Arthritis Research UK Primary Care Centre, Primary Care Sciences, Keele University, Keele ST5 5 BG, UK.
Rheumatology (Oxford). 2011 Oct;50(10):1869-78. doi: 10.1093/rheumatology/ker179. Epub 2011 Jul 6.
To describe primary care management of knee pain, in relation to National Institute for Health and Clinical Excellence (NICE) OA guidelines, and examine variation in management by patient characteristics.
Subjects were 755 adults aged ≥50 years who responded to baseline and 3-year surveys and had consulted primary care for knee pain. Medical records (1997-2006) were searched. Associations of having interventions from the outer circle (adjunctive treatments or Step 3) of the NICE guidelines with self-reported socio-demographic and knee-specific factors were determined.

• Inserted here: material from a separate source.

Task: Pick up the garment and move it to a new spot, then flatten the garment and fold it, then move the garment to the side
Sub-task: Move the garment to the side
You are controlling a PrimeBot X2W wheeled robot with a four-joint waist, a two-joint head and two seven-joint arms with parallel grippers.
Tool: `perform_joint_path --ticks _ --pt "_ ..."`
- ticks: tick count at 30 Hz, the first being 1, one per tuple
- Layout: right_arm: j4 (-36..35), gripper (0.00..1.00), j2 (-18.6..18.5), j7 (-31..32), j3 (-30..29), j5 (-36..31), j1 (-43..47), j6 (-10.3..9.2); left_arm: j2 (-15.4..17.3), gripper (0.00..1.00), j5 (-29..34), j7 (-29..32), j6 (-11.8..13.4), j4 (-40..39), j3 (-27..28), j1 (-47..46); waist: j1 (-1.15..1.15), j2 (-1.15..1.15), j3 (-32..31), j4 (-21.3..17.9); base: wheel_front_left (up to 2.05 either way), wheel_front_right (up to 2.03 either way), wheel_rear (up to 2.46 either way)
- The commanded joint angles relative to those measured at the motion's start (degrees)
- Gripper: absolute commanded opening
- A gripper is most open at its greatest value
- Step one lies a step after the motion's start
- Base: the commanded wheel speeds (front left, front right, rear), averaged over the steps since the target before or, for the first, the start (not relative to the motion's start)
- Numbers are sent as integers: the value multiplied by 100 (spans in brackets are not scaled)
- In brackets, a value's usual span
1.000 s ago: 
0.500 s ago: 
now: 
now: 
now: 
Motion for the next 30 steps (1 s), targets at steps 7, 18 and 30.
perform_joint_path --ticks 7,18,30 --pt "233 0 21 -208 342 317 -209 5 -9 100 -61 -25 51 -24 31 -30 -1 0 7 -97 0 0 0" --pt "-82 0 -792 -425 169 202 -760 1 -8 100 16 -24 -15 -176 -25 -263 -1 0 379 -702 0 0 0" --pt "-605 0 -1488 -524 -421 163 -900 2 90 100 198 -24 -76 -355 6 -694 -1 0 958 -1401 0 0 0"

Eighty per cent had received a Step 3 intervention. Thirty-eight per cent had been referred to secondary care, and 10% had received a knee replacement. Forty-three per cent had been prescribed an opioid and 41% an NSAID. Severe knee pain or disability at baseline and follow-up was the main association with receiving a Step 3 intervention [adjusted odds ratio (OR) 2.26; 95% CI 1.38, 3.70] and with referral (OR 2.57; 95% CI 1.72, 3.83). Older patients were less likely to be referred. Although non-significant, those of higher social class, in more affluent areas, older age or overweight or obese, appeared more likely to receive a knee replacement. Fifty per cent of those reporting severe knee pain or disability in both surveys had not been referred to secondary care.

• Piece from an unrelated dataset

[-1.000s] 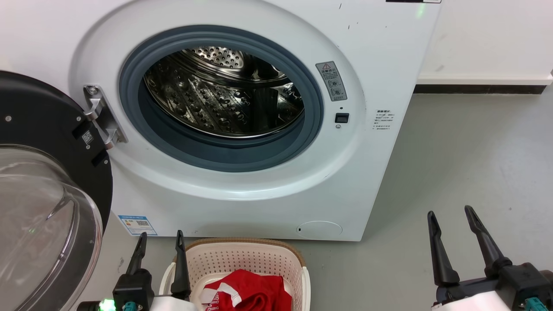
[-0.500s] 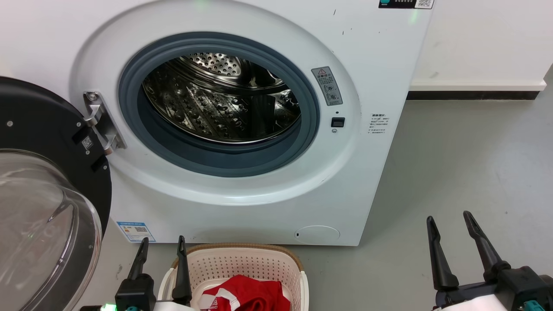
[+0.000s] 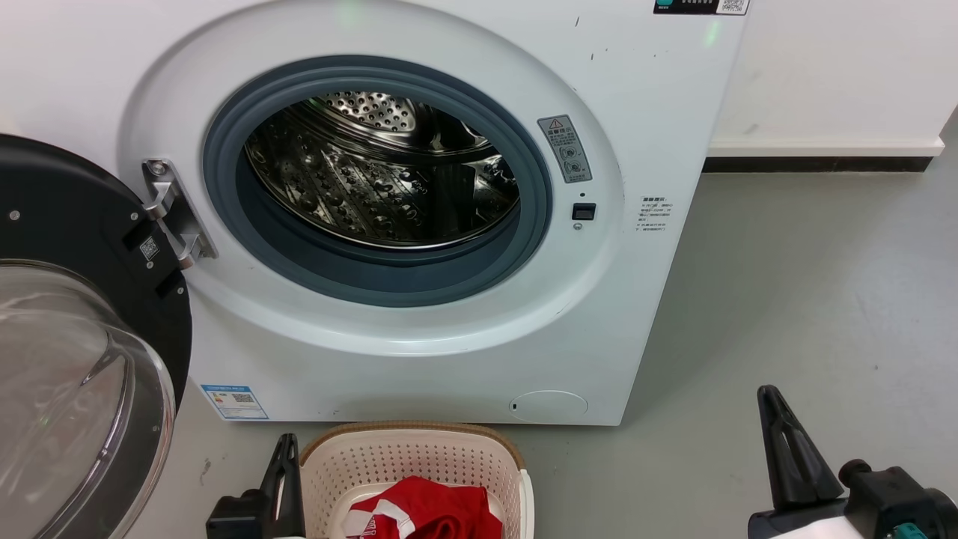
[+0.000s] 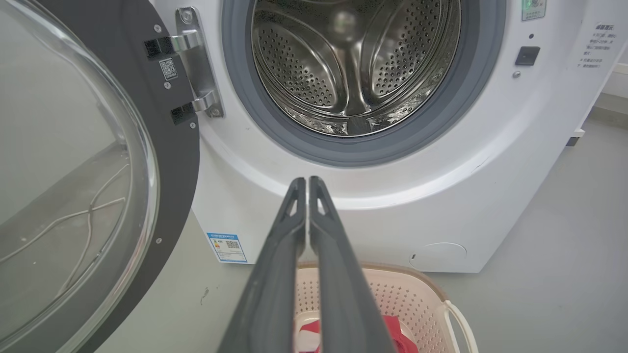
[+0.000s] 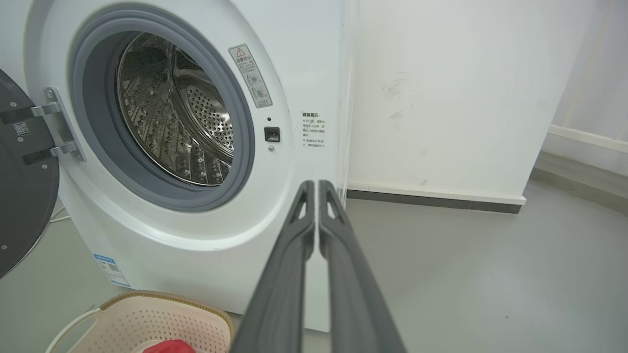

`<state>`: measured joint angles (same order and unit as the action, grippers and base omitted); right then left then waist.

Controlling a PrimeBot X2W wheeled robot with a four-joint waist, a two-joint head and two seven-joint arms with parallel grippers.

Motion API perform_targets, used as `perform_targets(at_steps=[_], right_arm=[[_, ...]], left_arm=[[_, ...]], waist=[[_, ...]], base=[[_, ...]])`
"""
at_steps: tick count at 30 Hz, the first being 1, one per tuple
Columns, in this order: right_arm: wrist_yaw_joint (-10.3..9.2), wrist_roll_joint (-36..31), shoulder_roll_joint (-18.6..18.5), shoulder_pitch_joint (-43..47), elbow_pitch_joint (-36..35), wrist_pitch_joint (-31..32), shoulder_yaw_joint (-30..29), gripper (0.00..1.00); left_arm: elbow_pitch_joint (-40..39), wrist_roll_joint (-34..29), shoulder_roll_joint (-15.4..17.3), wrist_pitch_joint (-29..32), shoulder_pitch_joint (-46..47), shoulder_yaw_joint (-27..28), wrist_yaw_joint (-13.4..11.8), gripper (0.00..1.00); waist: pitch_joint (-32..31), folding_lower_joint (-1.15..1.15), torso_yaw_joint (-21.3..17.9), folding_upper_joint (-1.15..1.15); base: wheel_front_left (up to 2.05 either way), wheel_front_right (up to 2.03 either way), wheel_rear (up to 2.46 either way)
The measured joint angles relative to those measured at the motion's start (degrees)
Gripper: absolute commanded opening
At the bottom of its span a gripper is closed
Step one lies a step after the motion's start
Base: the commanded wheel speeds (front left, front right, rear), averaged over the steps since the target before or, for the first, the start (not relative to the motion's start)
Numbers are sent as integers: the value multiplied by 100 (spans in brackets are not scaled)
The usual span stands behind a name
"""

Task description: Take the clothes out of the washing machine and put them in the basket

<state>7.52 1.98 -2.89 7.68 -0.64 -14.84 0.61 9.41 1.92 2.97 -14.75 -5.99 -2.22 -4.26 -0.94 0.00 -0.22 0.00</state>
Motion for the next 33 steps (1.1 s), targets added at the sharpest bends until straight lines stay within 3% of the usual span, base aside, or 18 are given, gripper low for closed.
perform_targets(at_steps=[33], right_arm=[[-1, 3693, -138, -416, 594, 638, -23, 0]], left_arm=[[227, 3496, -5, 838, 368, 323, 442, 0]], waist=[[30, 0, 6, 0]], base=[[0, 0, 0]])
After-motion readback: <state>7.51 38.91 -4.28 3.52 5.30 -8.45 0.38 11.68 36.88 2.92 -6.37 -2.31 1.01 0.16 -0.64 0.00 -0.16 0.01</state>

Most of the older adults who consult primary care with knee pain receive at least one Step 3 intervention from the OA guidelines. Inequalities in the management and referral of knee problems in primary care were generally not observed, although there were some trends towards differences in likelihood of total knee replacement.
描述初级保健对膝关节疼痛的管理,以符合国家卫生与临床优化研究所(NICE)骨关节炎指南,并检查患者特征对管理的影响。

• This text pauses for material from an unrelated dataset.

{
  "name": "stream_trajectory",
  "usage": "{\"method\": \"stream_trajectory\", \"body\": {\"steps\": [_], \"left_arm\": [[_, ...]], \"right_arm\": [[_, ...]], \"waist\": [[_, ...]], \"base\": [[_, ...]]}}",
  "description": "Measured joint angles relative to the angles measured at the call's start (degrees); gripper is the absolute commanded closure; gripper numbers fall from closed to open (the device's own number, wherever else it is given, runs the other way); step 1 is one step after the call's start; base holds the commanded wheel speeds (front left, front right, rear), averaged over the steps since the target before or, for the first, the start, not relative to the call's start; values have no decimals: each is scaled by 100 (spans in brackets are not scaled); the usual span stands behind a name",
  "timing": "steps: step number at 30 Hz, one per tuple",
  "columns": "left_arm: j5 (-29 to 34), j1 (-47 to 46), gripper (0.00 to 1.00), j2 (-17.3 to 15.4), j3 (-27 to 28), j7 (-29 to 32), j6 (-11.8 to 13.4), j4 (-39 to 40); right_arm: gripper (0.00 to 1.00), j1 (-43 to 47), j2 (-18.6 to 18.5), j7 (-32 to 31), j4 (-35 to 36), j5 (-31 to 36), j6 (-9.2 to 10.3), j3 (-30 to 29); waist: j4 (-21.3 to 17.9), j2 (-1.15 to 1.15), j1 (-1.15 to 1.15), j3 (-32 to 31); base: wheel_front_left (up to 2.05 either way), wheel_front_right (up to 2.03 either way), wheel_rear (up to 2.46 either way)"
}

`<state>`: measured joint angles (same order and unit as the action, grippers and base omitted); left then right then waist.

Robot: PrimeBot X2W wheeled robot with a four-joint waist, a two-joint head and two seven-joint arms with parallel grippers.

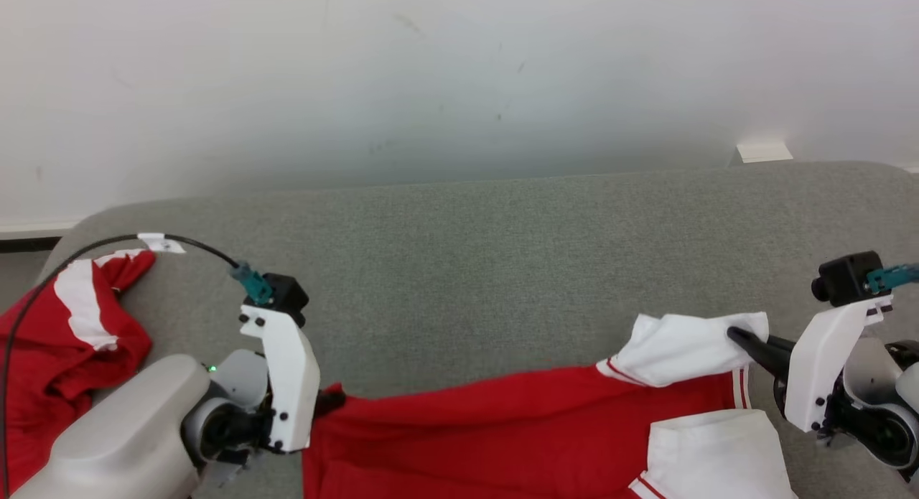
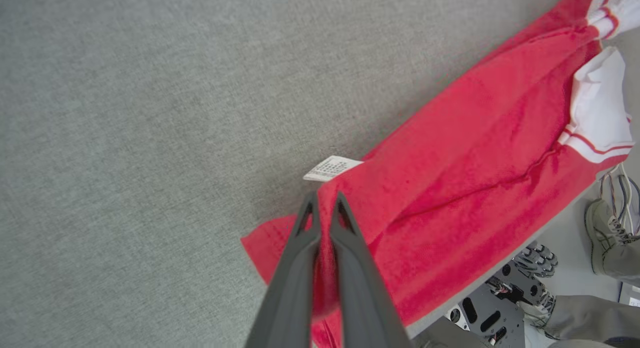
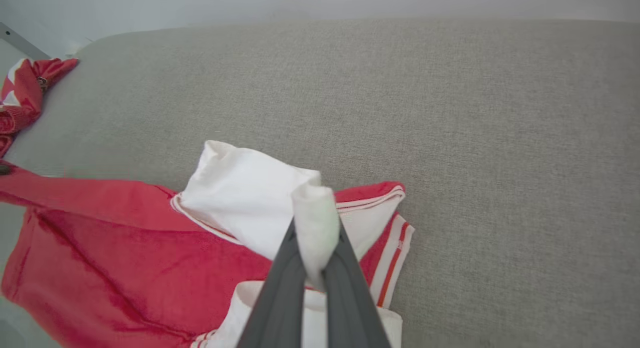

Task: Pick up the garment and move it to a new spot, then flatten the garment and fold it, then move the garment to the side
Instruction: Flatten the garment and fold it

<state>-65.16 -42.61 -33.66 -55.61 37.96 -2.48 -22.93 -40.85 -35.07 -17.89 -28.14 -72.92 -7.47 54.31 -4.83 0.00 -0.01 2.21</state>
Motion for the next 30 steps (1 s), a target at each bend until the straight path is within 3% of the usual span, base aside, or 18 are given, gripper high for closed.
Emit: {"method": "stream_trajectory", "body": {"steps": [16, 17, 18, 19, 20, 21, 22, 23, 30], "left_arm": [[-88, 289, 100, -86, -276, 331, -178, -242], [-88, 306, 100, -73, -292, 330, -188, -265], [-89, 318, 100, -53, -318, 337, -203, -285], [-90, 330, 96, -34, -335, 355, -204, -302], [-93, 343, 82, -14, -350, 387, -212, -319], [-99, 353, 59, -3, -366, 402, -212, -335], [-100, 363, 2, -3, -377, 420, -227, -359], [-101, 372, 0, -4, -383, 434, -229, -378], [-115, 380, 0, -13, -367, 424, -193, -371]], "right_arm": [[100, 677, -479, -906, 533, -483, -1, 309], [97, 708, -482, -958, 538, -494, 0, 325], [87, 731, -485, -1018, 541, -510, 0, 343], [80, 754, -486, -1087, 547, -541, 0, 354], [52, 784, -490, -1161, 569, -564, 0, 370], [35, 819, -493, -1213, 592, -589, 0, 389], [35, 839, -494, -1239, 604, -590, 0, 403], [0, 847, -505, -1290, 616, -597, -1, 407], [0, 994, -715, -1612, 809, -783, 0, 391]], "waist": [[-103, 0, 0, -186], [-102, 0, 0, -188], [-101, 0, 0, -194], [-100, 0, 0, -201], [-99, 0, 0, -208], [-99, 0, 0, -215], [-100, 0, 0, -223], [-101, 0, 0, -232], [-107, 0, 0, -352]], "base": [[0, 0, 0], [0, 0, 0], [0, 0, 0], [0, 0, 0], [0, 0, 0], [0, 0, 0], [0, 0, 0], [0, 0, 0], [0, 0, 0]]}}
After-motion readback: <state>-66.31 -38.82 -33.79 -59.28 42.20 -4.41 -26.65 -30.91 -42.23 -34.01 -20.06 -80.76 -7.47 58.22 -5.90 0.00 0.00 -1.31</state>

本研究对象为 755 名年龄≥50 岁的成年人,他们参加了基线和 3 年的调查,并因膝关节疼痛就诊于初级保健。搜索了他们的医疗记录(1997-2006 年)。确定了接受 NICE 指南外圆(辅助治疗或第 3 步)干预与自我报告的社会人口统计学和膝关节特定因素之间的关联。
80%的患者接受了第 3 步干预。38%的患者被转诊到二级保健,10%的患者接受了膝关节置换。43%的患者被开了阿片类药物,41%的患者开了非甾体抗炎药。基线和随访时严重的膝关节疼痛或残疾是接受第 3 步干预的主要关联因素[调整后的优势比(OR)2.26;95%置信区间(CI)1.38, 3.70]和转诊的关联因素(OR 2.57;95% CI 1.72, 3.83)。年龄较大的患者更不可能被转诊。尽管没有统计学意义,但社会阶层较高、较富裕地区、年龄较大或超重或肥胖的患者,似乎更有可能接受膝关节置换。在两次调查中都报告严重膝关节疼痛或残疾的患者中,有 50%未被转诊至二级保健。
大多数因膝关节疼痛就诊于初级保健的老年人至少接受了一次来自骨关节炎指南的第 3 步干预。在初级保健中,膝关节问题的管理和转诊方面的不平等普遍没有观察到,尽管存在一些差异趋势,即全膝关节置换的可能性存在差异。